## Task item
Among the entries that follow, the required portion opens with the line containing "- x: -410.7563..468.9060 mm" and closes with the line containing "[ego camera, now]". Give that portion again exactly, and nothing else.

## Data supplied
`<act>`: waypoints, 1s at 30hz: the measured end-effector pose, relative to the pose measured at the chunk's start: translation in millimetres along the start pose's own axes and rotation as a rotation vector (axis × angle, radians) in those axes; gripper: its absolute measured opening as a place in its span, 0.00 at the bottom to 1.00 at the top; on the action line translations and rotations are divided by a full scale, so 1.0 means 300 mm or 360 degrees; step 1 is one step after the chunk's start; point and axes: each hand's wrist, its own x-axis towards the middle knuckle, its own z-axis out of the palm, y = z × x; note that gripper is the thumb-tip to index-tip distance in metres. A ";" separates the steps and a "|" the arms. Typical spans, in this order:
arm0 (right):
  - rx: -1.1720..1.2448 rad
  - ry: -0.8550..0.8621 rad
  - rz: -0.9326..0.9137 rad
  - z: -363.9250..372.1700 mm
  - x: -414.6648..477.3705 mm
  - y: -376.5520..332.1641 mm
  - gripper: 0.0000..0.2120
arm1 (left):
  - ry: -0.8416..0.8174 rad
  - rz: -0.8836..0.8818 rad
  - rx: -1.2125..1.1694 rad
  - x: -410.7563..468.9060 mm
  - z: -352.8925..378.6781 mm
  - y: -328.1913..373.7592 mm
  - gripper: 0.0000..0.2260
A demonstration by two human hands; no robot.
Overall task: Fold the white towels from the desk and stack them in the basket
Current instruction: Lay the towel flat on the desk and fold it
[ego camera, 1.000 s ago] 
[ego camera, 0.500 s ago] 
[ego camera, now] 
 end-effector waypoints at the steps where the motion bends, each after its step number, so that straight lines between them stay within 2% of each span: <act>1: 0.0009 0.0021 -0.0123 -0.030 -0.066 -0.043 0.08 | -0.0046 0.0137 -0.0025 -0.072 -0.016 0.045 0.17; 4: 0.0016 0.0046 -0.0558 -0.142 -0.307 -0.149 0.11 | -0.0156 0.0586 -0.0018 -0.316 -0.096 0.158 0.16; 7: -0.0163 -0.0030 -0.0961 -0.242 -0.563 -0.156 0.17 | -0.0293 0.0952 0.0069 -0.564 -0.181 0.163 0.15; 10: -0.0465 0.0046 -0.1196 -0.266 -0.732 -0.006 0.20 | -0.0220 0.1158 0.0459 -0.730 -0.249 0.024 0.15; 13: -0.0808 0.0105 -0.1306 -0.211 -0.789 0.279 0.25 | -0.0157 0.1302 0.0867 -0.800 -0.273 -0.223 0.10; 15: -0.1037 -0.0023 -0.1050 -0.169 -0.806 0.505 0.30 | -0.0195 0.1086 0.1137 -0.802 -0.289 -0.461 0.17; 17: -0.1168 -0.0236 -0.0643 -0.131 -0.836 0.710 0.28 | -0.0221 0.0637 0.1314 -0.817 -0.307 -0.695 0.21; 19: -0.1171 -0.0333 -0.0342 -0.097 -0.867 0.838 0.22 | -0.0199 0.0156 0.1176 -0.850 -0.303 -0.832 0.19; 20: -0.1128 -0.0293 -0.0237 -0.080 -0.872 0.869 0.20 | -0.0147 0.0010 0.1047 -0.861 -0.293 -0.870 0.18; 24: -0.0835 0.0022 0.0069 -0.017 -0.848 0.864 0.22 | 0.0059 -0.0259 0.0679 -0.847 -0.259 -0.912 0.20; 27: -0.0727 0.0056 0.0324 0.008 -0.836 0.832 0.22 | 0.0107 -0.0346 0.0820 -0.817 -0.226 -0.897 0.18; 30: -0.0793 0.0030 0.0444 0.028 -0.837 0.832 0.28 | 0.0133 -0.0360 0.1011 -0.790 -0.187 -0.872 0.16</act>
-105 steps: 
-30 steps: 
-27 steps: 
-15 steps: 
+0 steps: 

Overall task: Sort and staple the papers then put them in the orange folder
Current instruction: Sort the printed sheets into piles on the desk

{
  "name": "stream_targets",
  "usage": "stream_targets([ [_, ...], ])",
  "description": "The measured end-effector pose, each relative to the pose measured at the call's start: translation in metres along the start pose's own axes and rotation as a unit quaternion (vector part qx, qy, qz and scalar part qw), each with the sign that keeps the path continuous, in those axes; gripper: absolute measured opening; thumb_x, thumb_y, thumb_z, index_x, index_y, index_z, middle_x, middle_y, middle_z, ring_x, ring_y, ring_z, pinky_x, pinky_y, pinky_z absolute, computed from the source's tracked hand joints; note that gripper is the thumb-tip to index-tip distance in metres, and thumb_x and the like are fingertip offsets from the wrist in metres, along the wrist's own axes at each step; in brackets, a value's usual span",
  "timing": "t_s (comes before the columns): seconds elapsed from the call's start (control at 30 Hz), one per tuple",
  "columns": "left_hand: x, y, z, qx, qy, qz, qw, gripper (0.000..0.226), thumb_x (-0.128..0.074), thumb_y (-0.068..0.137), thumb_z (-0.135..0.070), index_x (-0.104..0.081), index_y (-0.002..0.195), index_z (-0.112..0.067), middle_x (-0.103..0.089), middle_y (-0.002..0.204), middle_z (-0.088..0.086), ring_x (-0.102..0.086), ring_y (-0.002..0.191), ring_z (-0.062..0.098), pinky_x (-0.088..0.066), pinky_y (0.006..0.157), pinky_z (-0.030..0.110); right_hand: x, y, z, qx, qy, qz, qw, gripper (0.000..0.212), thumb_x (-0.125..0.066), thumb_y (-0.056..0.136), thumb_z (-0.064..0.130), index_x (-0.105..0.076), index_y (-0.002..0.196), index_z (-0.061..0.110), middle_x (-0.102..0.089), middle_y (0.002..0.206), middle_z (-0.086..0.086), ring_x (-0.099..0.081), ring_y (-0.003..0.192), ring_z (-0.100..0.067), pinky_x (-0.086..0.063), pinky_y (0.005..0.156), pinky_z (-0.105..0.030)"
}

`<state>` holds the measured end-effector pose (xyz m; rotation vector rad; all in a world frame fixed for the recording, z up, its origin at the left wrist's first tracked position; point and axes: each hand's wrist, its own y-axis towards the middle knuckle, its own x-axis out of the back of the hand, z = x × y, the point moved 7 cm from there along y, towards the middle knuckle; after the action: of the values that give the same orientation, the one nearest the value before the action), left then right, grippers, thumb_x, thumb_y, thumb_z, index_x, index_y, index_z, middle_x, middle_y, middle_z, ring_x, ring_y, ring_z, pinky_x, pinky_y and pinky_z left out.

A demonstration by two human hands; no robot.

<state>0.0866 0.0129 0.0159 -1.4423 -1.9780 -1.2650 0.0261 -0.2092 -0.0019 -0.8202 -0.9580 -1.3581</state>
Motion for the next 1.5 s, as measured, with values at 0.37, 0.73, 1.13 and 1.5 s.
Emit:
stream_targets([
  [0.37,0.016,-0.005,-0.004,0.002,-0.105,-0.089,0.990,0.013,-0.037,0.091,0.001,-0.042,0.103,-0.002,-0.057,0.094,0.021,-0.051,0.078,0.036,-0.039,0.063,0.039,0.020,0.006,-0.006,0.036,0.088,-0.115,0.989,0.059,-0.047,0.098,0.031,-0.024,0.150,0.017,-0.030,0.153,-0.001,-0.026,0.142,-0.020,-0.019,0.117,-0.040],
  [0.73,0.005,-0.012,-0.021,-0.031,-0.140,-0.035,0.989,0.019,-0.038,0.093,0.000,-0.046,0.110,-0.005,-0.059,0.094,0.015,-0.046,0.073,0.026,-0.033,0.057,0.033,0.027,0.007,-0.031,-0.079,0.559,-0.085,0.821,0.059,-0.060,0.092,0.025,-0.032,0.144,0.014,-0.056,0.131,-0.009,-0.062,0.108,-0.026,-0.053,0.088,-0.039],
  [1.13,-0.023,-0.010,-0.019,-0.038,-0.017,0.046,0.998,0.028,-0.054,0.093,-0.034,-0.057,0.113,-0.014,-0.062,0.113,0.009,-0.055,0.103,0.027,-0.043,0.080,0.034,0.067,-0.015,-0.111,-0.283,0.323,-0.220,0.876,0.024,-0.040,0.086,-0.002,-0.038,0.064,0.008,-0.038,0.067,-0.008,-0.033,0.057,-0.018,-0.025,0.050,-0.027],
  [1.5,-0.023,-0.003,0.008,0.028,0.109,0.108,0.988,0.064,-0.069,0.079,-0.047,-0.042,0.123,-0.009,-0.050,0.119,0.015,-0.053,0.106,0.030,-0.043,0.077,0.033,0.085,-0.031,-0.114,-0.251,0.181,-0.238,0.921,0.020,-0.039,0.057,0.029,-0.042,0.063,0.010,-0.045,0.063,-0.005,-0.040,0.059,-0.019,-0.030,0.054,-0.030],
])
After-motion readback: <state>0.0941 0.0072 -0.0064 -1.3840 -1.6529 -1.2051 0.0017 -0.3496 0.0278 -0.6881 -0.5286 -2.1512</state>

## Response box
  - x: -410.7563..468.9060 mm
  - z: -352.8925..378.6781 mm
  - y: -328.1913..373.7592 mm
  - gripper: 0.0000..0.2260
A demonstration by two human hands; no robot.
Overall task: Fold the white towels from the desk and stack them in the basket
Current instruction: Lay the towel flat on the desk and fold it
[ego camera, 1.000 s ago] 
[ego camera, 0.500 s ago] 
[ego camera, now] 

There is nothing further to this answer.